Well, what happens then is that I recognize de word but I don't remember what it means so I think that if I do it with images it would be better.

Mei


----------



## James Styczinski

try it, it does wonders...Use photos or draw the image on a flash card. And the best way is to make exaggerations of the word or concept. So if a man has a 'large' shirt, draw the man with and Gigantic shirt. The brain will pick up the concept and remember the word quickly. 
James


----------



## Mei

Yes but if you have a picture with a man crying, is he crying because he is happy or because he is sad? (just kidding!) 

I like the way you do it!

Mei


----------



## James Styczinski

Sometimes we can spend soooo much time trying to remember something.
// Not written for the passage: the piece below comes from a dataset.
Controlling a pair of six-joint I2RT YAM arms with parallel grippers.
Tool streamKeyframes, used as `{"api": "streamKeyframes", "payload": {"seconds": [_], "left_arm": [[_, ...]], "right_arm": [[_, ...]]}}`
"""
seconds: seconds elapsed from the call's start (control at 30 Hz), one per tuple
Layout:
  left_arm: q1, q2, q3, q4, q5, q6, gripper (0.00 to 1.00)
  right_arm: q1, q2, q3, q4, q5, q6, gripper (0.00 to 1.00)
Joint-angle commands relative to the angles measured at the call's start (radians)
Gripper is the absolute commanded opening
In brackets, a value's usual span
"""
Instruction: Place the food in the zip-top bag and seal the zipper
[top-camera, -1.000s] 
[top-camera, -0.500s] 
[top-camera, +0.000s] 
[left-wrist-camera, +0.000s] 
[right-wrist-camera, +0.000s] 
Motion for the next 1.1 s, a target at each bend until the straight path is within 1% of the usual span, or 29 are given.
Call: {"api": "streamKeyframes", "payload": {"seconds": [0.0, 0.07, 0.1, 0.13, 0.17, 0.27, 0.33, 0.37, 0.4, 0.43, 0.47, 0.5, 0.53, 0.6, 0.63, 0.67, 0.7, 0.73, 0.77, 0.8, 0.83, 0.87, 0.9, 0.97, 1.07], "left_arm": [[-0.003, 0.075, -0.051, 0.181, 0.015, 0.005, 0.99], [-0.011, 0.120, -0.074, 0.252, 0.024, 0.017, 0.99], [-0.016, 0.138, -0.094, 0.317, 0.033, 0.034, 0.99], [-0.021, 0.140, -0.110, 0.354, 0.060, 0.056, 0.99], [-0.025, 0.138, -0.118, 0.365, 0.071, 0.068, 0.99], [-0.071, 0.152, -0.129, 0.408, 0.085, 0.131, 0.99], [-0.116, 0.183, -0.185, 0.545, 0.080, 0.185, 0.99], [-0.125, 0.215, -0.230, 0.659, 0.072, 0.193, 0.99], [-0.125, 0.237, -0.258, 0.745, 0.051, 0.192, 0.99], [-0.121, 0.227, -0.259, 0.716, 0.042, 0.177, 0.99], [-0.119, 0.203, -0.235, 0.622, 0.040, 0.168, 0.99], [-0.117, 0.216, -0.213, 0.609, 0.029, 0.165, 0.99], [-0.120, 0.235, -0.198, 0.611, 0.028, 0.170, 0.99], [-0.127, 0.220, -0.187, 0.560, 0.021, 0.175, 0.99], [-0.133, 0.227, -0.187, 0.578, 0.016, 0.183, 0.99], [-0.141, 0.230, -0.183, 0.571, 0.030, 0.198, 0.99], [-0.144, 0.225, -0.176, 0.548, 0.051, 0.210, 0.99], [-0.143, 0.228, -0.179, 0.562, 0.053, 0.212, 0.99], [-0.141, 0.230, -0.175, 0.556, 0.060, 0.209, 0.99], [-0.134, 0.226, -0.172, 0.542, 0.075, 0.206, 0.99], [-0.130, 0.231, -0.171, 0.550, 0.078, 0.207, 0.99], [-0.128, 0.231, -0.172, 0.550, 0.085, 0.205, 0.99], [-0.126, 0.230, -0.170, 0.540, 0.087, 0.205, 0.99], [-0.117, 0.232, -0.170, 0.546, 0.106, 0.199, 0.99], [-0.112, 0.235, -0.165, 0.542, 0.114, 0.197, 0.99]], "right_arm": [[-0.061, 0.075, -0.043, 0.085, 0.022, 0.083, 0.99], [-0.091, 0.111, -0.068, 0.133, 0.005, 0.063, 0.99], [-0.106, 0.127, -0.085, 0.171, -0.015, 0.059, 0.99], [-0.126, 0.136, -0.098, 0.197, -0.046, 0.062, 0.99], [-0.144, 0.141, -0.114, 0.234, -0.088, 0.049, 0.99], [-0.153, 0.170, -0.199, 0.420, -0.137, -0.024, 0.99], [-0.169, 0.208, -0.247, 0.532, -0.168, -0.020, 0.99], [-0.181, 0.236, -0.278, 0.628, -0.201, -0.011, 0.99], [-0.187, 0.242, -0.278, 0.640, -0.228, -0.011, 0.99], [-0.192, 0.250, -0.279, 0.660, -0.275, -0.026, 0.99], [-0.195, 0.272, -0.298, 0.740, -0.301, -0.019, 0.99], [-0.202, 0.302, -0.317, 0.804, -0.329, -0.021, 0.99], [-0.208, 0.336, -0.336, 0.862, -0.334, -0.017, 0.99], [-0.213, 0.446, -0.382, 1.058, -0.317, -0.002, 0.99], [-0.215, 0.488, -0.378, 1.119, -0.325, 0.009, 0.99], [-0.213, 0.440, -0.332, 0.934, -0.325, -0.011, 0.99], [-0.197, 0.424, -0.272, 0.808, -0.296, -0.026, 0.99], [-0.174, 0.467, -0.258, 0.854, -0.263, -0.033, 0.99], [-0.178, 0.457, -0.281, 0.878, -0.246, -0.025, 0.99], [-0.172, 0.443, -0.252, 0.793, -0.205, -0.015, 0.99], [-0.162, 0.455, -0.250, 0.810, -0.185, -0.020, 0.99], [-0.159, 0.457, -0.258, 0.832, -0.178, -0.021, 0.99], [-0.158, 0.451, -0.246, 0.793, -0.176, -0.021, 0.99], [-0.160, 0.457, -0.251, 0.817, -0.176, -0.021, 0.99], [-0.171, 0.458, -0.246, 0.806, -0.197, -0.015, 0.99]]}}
One day I just realized I needed to figure out ways to remember things within the least amount of time. Of course, for everyone it is different what works and what does not. 
James


----------



## James Styczinski

Well I must go for now, I am visiting germany right now. I have a friend from Hannover I visit this evening. hasta manana
tambien, mucho gusto 
James


----------



## Mei

James Styczinski said:
			
		

> Sometimes we can spend soooo much time trying to remember something. One day I just realized I needed to figure out ways to remember things within the least amount of time. Of course, for everyone it is different what works and what does not.
> James


 
Yes, I agree, I'll try and I'll tell you!

Mei


----------



## James Styczinski

good luck to you,
let me know how it goes!
I go to see my friend now. 
hasta manana,
James


----------



## Mei

See you! Take care!


Mei


----------



## rob.returns

speaking would be hard, i have a hard time with past tenses, and special tenses like passive, subjunctive, actives, those kinds. 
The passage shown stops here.